The primary outcome in the present study was the clinical success that is defined as resolution of gross hematuria without recurrence of hematuria in the first month after embolization, no recurrent hemoglobin drop with no subsequent need for blood transfusion, and no need for renal surgery. It was defined as “primary” if success occurred after the first session and defined as “overall” if after the second session of embolization. The secondary outcomes included technical success, recurrence of bleeding, and complications. Complete stop of the renal bleeding on angiography was marked as technical success. Recurrence of bleeding was defined as re-bleeding that occurs during the first year after procedure. Technical complications considered were non-target embolization, puncture site bleeding, and iatrogenic vascular damage. Medical complications included post-embolization syndrome (back pain, fever not due to other cause and nausea), renal or peri-renal abscess, arterial hypertension, and disturbed renal functions.

Statistical analysis

Data analysis was conducted using the SPSS v.24 software (SPSS Inc., Chicago, IL, USA). Continuous variables are presented as mean ± SD. Normal distribution of the data was checked by the Kolmogorov-Smirnov test. If normally distributed, Student’s t test was used to compare the means of the outcomes. The paired t test was used to compare permeabilization and postembolization values. Otherwise, the corresponding non-parametric tests were used. P value < 0.05 was considered statistically significant in all these tests.

Results

Etiology of bleeding and angiographic lesion characteristics

Table 1 shows causes of acute renal bleeding and the number of cases with different abnormalities on renal arteriography. Thirty-nine were secondary to traumatic injury (35 iatrogenic and 3 secondary to penetrating trauma and one blunt trauma). Of the iatrogenic trauma, there were 15 from PCN, 7 biopsies, 8 percutaneous nephrolithotomy (PCNL), and 5 operative. Six patients had non-traumatic bleeding; four patients had renal angiomylipoma while 2 patients had AVMs causing this spontaneous intermittent bleeding. Before embolization, all patients underwent US imaging information about the site and flow pattern of the lesion and 16 patients were investigated by CT that gave information about the site and type of the bleeding vessel. Both US and CT helped in assessing the condition of the kidneys.

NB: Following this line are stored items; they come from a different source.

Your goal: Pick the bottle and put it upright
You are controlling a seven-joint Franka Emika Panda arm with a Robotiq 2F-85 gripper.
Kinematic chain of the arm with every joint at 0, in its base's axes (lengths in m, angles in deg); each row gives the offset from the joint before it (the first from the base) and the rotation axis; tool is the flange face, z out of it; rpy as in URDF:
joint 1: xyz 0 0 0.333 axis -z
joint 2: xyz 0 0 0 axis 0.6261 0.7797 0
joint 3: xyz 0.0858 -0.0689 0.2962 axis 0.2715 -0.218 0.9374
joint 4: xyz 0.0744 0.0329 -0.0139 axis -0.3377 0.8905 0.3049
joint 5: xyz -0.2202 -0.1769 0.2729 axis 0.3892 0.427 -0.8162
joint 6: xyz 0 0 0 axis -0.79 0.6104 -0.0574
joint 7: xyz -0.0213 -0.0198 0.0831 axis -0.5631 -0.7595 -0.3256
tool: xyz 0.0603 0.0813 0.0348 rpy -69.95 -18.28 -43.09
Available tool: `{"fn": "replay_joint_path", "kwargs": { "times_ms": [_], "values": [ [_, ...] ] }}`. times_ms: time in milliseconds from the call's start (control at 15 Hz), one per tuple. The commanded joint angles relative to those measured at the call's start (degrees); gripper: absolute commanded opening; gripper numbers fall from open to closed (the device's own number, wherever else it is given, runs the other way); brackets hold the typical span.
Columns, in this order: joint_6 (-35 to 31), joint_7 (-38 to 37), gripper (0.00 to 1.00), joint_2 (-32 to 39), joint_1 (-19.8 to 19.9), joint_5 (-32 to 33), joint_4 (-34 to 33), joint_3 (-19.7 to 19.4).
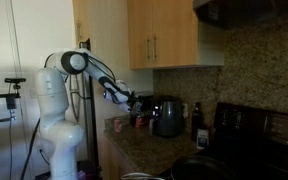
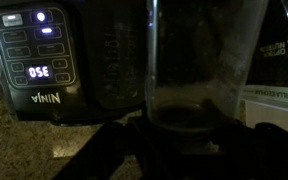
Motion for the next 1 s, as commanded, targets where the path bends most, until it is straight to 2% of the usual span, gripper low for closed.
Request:
{"fn": "replay_joint_path", "kwargs": {
  "times_ms": [0, 133, 200, 333, 667, 933],
  "values": [
    [1.03, -1.27, 0.52, 0.04, -0.18, 0.58, 0.04, 0.06],
    [1.82, -2.07, 0.52, 0.07, -0.44, 0.86, 0.10, 0.10],
    [1.86, -2.08, 0.27, 0.06, -0.46, 0.86, 0.10, 0.10],
    [0.83, -1.40, 0.27, 0.15, -0.36, 1.68, -0.20, -0.04],
    [1.33, -4.66, 0.27, 0.31, -0.77, 9.02, -0.84, 0.00],
    [-8.28, -5.12, 0.27, 0.71, -0.24, 4.18, -1.50, -0.82]
  ]
}}
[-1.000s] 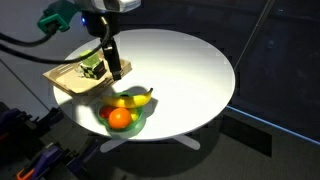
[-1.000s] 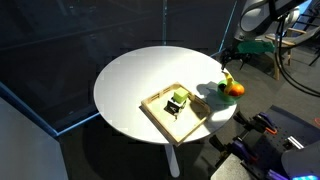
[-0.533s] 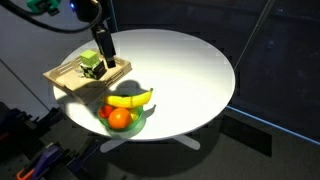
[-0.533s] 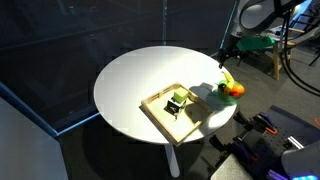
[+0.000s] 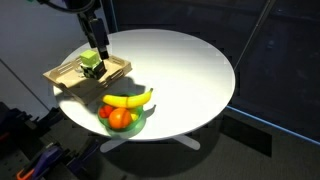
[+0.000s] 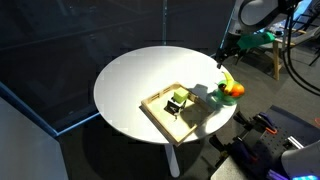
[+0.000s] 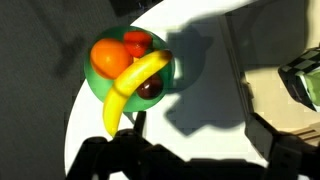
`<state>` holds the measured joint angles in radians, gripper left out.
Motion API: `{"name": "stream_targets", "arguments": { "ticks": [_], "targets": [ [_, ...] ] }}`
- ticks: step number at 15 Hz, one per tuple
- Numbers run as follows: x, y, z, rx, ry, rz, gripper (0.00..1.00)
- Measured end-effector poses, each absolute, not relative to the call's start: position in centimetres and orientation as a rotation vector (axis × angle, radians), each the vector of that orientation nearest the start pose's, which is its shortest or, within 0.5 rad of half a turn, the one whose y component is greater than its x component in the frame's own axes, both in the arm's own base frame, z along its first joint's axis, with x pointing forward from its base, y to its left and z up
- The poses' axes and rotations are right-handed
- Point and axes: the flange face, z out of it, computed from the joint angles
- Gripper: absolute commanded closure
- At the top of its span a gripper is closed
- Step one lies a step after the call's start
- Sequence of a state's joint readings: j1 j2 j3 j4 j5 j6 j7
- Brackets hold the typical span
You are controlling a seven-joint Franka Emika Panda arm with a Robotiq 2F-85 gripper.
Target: Pick up the toy banana and put it in the green bowl
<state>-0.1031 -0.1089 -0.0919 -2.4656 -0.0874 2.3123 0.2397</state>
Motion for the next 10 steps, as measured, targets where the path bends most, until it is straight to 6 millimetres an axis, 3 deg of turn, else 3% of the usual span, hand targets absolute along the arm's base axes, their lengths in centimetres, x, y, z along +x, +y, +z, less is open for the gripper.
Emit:
{"name": "stream_targets", "arguments": {
  "ticks": [10],
  "targets": [
    [42.9,-7.9,36.5,-3.151,0.371,0.082,0.00]
  ]
}}
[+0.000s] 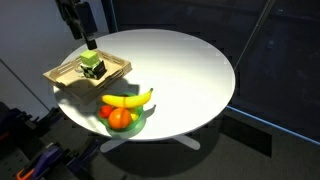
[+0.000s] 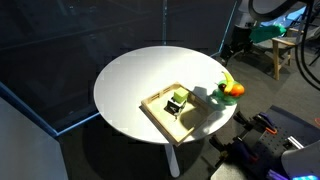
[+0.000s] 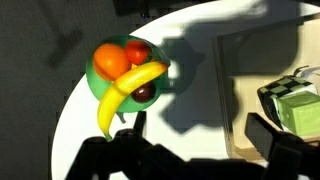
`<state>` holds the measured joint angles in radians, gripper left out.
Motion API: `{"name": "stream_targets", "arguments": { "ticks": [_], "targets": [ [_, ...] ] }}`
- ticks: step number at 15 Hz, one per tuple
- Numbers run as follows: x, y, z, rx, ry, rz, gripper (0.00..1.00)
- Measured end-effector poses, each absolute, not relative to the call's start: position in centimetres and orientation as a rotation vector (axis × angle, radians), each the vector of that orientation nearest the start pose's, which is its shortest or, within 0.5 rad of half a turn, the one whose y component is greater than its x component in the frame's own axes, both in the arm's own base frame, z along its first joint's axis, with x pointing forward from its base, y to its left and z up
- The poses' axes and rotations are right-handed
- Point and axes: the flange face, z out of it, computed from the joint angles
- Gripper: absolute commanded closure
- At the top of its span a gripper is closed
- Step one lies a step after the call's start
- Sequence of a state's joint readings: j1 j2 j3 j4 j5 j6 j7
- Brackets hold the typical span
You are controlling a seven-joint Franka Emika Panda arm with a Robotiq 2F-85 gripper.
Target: Pick up the toy banana and put it in the green bowl
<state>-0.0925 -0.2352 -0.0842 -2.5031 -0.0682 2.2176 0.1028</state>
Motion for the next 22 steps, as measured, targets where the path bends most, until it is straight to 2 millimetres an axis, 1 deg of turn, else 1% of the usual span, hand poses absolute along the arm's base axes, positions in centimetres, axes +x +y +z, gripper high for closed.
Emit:
{"name": "stream_targets", "arguments": {
  "ticks": [4,8,11,15,22],
  "targets": [
    [42.0,-7.4,38.2,-3.129,0.331,0.066,0.00],
    [41.4,-7.0,40.0,-3.100,0.346,0.035,0.00],
    [41.1,-6.9,40.9,-3.088,0.355,0.007,0.00],
    [41.0,-6.9,41.4,-3.086,0.360,-0.012,0.00],
    [41.0,-6.9,41.1,-3.087,0.360,-0.001,0.00]
  ]
}}
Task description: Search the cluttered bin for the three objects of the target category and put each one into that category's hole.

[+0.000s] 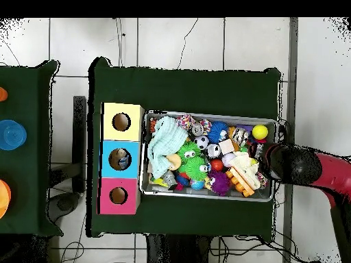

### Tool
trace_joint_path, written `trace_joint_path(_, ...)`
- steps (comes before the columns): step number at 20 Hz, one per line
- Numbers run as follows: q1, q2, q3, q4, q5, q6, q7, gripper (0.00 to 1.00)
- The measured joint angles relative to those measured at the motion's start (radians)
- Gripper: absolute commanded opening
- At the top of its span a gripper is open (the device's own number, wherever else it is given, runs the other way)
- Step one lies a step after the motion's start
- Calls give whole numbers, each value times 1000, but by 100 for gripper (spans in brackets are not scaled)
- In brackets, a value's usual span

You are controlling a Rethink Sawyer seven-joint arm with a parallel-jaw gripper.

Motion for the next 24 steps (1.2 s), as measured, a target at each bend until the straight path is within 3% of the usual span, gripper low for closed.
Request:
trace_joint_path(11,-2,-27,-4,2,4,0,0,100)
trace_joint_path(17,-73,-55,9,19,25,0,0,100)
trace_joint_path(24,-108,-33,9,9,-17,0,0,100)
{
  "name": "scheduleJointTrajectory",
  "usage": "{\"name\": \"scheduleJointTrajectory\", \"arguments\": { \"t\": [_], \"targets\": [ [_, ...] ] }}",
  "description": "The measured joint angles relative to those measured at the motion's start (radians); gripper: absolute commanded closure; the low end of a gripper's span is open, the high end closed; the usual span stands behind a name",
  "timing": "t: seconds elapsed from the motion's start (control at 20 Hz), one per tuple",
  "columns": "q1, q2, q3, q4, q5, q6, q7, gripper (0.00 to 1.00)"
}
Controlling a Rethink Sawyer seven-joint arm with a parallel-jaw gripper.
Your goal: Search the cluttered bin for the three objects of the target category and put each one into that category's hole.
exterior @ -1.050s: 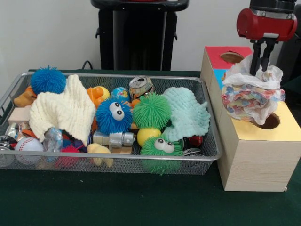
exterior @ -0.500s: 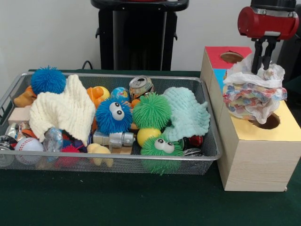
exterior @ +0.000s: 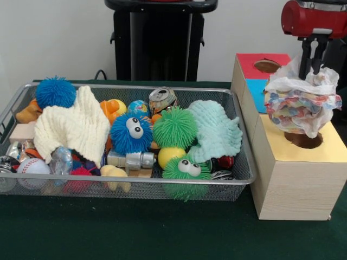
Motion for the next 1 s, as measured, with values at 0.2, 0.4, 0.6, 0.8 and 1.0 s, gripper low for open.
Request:
{"name": "scheduleJointTrajectory", "arguments": {
  "t": [0.2,0.4,0.6,0.8,1.0],
  "targets": [
    [0.010,-0.002,0.000,0.000,0.007,0.000,0.000,1.00],
    [0.016,-0.002,0.000,0.000,0.008,0.000,0.000,1.00],
    [0.019,0.003,0.000,0.000,0.007,0.000,0.000,1.00],
    [0.019,0.012,0.000,0.003,0.006,0.000,0.000,1.00],
    [0.019,0.018,0.000,0.006,0.006,0.000,0.000,1.00]
  ]
}}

Table 1 Causes of acute renal bleeding and the number of lesions with different abnormalities on renal arteriography

Fifty-five angiographic lesions were detected in the 45 patients. In patients with renal trauma (39 patients), angiography discovered 49 bleeding lesions. In one patient with blunt trauma, giant pseudoaneurysm measuring 10 cm was recorded and it was filled from a main lobar artery. We used the microcatheter system to go inside the aneurismal cavity and filled with 18 ml NBCA glue. In non-trauma patients (6 patients), angiography showed two AVMs in 2 patients and 4 tumors in the other 4 patients as a main cause of recurrent hematuria. The types of arterial origin of lesions, the type of embolic agents, and treatment sessions are seen in Table 2.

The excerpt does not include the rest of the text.